1

I have a existing PDF file and with iTextSharp I want to test if it is PDF/A compliant.

I don't want convert or create a file, just read and check if it is a PDF/A.

I have not tried anything because I did not find any methods or properties of the class PdfReader of iTextSharp, saying that the PDF is PDF/A. For now it would be enough to know how to verify that the document claims to be PDF/A compatible

Thanks Antonio

Joris Schellekens
  • 8,483
  • 2
  • 23
  • 54
Antonio
  • 21
  • 1
  • 4
  • Please describe what you have currently tried. – Sled Dec 20 '12 at 17:45
  • It is fairly easy to check whether the document *claims* to be PDF/An-m compliant using any PDF library including iText and iTextSharp.

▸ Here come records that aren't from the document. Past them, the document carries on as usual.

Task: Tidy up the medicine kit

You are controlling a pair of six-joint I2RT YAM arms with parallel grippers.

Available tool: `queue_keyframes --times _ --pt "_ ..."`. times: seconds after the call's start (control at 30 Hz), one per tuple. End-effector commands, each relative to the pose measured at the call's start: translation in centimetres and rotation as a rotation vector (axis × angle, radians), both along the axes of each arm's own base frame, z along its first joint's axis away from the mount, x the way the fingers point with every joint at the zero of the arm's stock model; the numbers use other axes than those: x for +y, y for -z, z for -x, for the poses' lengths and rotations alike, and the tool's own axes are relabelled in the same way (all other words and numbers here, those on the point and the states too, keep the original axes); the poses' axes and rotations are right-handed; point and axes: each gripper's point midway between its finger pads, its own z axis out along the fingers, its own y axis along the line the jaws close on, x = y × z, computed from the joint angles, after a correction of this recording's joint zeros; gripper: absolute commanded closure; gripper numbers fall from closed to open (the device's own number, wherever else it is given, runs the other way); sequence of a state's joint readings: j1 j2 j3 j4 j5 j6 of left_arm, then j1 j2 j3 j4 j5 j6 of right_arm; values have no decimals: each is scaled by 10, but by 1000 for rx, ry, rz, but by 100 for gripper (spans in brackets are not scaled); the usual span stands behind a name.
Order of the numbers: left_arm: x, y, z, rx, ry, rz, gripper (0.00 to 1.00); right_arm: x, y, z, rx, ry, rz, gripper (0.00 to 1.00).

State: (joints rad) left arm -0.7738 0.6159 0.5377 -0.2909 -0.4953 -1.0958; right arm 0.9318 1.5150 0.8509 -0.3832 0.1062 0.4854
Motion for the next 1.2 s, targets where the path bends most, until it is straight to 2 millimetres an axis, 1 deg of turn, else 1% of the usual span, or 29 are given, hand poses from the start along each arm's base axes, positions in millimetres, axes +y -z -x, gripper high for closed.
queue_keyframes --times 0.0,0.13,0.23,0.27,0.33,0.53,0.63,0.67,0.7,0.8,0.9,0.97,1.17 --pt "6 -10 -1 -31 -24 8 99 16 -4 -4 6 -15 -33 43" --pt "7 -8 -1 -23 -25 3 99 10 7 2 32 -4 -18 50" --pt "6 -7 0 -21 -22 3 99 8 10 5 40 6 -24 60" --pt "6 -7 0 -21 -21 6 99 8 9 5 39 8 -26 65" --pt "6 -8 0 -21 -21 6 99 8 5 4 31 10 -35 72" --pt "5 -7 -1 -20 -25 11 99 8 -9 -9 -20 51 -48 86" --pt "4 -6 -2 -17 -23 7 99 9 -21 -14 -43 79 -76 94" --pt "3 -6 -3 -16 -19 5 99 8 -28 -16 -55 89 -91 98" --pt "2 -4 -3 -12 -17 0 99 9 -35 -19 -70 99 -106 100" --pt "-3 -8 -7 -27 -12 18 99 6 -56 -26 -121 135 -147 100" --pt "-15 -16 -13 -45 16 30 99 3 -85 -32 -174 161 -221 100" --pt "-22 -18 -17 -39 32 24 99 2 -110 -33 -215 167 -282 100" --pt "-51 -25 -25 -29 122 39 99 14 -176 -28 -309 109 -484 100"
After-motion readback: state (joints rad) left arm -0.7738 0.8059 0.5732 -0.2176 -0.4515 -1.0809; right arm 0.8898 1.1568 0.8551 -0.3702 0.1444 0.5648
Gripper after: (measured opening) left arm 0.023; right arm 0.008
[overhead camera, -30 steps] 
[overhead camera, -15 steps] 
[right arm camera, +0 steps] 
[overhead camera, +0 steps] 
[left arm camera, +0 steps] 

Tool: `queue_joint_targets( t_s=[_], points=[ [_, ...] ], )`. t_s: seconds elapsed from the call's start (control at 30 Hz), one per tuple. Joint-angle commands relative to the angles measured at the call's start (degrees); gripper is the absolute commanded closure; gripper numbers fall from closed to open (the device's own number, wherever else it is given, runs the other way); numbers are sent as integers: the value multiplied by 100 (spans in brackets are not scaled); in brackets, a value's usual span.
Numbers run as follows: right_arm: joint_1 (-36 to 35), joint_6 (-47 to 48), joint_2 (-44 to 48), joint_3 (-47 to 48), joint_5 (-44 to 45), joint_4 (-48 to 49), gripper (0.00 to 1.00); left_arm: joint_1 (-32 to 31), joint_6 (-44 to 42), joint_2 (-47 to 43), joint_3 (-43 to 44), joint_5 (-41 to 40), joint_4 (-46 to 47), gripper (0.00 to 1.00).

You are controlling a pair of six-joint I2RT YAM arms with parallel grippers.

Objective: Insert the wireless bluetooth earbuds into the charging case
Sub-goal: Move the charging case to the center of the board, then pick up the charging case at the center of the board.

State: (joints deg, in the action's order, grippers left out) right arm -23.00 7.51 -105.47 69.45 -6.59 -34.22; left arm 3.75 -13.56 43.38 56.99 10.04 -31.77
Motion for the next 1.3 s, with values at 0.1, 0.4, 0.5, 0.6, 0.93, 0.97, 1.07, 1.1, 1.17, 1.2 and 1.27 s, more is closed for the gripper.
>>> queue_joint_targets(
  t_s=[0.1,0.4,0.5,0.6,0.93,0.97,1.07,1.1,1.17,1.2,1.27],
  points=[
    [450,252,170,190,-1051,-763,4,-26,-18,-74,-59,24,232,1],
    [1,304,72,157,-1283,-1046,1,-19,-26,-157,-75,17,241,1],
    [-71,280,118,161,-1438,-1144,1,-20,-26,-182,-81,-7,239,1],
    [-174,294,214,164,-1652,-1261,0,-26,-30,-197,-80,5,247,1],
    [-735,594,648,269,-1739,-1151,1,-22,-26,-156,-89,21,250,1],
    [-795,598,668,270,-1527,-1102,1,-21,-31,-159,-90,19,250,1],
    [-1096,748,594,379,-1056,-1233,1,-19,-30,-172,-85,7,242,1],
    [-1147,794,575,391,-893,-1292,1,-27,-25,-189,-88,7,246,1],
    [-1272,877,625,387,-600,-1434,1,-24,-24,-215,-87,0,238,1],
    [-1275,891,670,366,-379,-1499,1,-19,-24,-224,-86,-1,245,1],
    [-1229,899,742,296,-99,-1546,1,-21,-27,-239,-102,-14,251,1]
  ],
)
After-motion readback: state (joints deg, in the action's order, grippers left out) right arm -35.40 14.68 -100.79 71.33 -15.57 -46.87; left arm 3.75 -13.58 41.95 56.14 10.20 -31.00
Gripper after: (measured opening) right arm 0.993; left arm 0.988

It is way more difficult to check whether the document actually *is* PDF/An-m compliant, and iText(Sharp) does not (yet) have convenience methods for that test. Which variant do you need? – mkl Dec 21 '12 at 00:26
  • 2
    iText(Sharp) doesn't do preflighting. What you're asking for is beyond the current scope of iText(Sharp) and it's not on our Technical Roadmap either. – Bruno Lowagie Dec 22 '12 at 13:51
  • I have not tried anything because i did not find any methods or properties of the class PdfReader of iTextSharp, saying that the pdf is pdf/a. For now it would be enough to know how to verify that the document claims to be PDF/A compatible. – Antonio Dec 28 '12 at 08:59

1 Answers1

1

After a long search i tried this way and seems to work:

    Dim reader As iTextSharp.text.pdf.PdfReader = New iTextSharp.text.pdf.PdfReader(sFilePdf)
    Dim yMetadata As Byte() = reader.Metadata()
    Dim bPDFA As Boolean = False

    If Not yMetadata Is Nothing Then
        Dim sXmlMetadata = System.Text.ASCIIEncoding.Default.GetString(yMetadata)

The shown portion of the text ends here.